**Aim of the task:** Copy the lines below verbatim, beginning with the line that includes "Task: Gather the" and continuing to the end; leave out everything before it.
= = =
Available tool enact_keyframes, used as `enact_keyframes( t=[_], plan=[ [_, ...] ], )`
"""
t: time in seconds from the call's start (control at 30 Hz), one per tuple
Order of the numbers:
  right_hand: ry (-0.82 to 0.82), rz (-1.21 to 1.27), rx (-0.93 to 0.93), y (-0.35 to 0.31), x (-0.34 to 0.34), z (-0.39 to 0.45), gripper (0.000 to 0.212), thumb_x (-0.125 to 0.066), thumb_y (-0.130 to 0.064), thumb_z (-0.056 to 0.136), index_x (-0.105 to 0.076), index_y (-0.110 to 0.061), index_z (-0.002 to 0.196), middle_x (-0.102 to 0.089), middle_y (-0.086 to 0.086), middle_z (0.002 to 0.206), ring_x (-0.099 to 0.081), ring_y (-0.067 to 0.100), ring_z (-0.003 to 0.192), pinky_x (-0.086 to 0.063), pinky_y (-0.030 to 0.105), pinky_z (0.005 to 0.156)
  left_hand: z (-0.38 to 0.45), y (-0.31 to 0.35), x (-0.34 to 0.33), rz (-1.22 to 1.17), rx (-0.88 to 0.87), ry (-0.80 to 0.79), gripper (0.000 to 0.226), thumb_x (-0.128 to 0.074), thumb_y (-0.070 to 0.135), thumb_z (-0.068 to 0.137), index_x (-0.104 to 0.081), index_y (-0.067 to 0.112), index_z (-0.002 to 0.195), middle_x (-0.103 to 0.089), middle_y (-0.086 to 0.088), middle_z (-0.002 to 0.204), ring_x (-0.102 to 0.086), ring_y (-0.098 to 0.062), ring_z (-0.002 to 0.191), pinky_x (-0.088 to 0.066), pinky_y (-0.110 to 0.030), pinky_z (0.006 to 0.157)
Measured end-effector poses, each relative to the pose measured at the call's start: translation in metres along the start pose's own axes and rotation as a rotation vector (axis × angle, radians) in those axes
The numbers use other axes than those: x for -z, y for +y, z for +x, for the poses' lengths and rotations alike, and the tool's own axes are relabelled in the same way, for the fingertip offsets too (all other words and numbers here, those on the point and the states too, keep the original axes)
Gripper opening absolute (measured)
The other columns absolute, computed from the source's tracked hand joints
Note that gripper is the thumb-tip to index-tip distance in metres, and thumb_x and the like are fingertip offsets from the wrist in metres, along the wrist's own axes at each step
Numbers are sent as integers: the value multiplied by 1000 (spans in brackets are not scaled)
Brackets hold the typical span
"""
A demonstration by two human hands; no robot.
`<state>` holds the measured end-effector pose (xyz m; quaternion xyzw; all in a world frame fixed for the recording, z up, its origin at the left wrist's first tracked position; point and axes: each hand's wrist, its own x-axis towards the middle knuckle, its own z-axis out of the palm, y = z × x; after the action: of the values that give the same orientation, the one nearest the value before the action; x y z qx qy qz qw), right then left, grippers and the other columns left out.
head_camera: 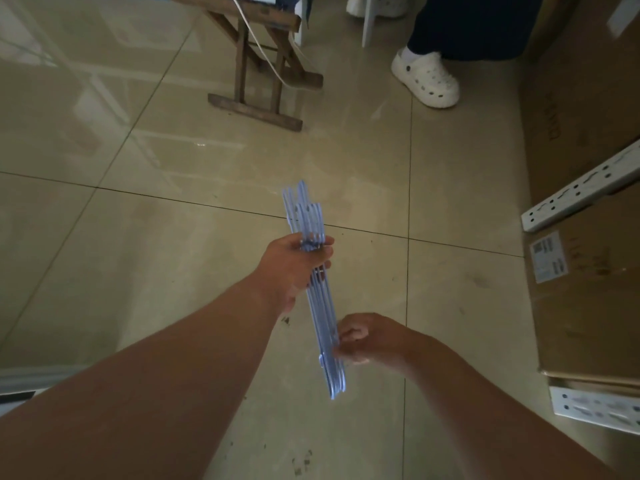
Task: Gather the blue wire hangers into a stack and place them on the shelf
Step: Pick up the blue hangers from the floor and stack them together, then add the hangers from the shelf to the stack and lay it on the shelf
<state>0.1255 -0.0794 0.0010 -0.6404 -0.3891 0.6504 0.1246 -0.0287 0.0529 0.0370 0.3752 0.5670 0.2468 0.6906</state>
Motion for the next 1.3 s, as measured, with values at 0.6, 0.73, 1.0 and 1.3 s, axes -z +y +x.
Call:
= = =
**Answer for this exercise:**
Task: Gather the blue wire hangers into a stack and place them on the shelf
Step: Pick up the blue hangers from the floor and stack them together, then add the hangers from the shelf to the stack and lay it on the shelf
<state>0.1255 -0.0794 0.0010 -0.6404 -0.3891 0.6504 0.1246 -0.0287 0.0529 0.0370 0.3752 0.5670 0.2468 0.6906</state>
Motion for the next 1.3 s, as measured, with values at 0.6, 0.73, 1.0 and 1.3 s, axes -z +y +x.
Call:

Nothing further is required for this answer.